With both files now saved with equivalent sort ordering, I can use comm to compare the two files to see if there are any variations (I know that there are some variations based on the line count mismatch):

comm -13 data-manifest-sorted.csv data-md5-report-sorted.csv 
metadata.docx,40733f32cbdfa478f4a18734392fade0
data-manifest.xlsx,14d2def30bd89cf441f0cb1e1aa1ac55
output_variables.txt,8dbb4b06ccf6e714bf2a0af9358f0384

The comm command provides options to display unique lines in each file respectively or the common lines between the two files. In this case, using the -13 option, I am suppressing the unique lines from "data-manifest-sorted.csv" and the common lines from both files - in other words, I want to see only unique lines in "data-md5-report-sorted.csv".

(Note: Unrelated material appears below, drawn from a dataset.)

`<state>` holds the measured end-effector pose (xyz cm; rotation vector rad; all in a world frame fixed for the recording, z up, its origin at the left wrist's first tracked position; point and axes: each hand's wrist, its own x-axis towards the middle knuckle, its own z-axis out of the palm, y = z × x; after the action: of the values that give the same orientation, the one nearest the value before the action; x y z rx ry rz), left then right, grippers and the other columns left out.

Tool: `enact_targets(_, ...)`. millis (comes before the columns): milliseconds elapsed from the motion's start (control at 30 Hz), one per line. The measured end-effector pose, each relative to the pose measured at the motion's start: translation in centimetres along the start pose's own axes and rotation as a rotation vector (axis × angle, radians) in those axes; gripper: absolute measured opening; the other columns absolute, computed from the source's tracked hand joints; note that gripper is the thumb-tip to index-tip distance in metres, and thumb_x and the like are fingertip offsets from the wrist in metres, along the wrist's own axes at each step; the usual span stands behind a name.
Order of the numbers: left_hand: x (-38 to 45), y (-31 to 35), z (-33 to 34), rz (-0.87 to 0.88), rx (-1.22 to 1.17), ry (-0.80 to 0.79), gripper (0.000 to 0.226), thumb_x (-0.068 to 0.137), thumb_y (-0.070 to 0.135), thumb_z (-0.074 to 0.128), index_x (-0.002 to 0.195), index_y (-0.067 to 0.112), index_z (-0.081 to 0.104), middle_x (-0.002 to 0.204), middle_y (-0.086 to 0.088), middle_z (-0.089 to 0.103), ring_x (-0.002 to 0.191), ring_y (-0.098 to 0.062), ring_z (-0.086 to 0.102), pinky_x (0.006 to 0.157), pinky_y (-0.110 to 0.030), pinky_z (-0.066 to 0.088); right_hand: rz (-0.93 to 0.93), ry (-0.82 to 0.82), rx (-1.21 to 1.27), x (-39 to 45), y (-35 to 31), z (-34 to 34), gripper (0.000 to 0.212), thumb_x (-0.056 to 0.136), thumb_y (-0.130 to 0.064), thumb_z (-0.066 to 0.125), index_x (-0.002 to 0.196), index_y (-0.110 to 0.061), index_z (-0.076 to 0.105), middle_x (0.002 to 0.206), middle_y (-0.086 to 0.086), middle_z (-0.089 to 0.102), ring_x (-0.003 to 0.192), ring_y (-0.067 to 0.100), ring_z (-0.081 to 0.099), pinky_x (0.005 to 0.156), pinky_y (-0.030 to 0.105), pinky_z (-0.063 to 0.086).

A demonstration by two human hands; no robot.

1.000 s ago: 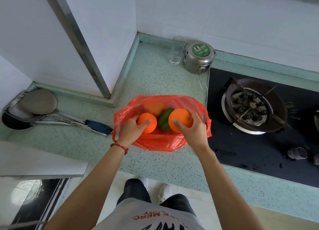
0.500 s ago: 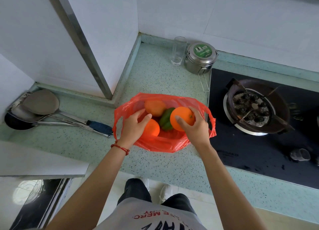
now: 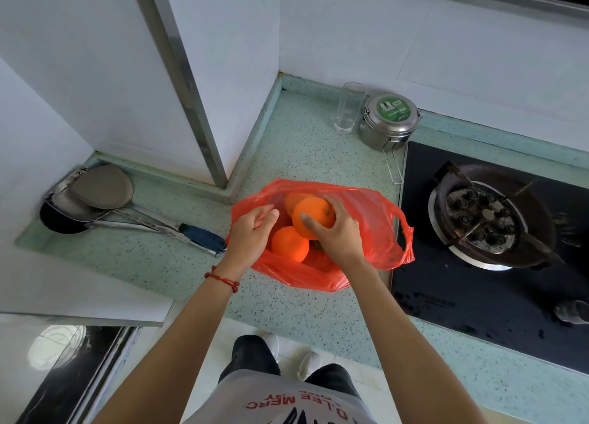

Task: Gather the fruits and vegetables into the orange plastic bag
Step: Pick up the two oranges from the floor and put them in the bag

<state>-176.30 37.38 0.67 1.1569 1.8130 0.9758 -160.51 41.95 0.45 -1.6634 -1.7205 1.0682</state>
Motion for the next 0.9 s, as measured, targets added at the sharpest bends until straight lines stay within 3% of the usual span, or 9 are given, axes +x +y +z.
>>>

Finally, I see that there are three additional records in "data-md5-report-sorted.csv", but it does seem clear that they are not actual data files, so I can easily ignore them. Mostly, I wanted to be sure that the records in the report file (which represent both the data file names and their checksums) match identically to those in the manifest file. They did!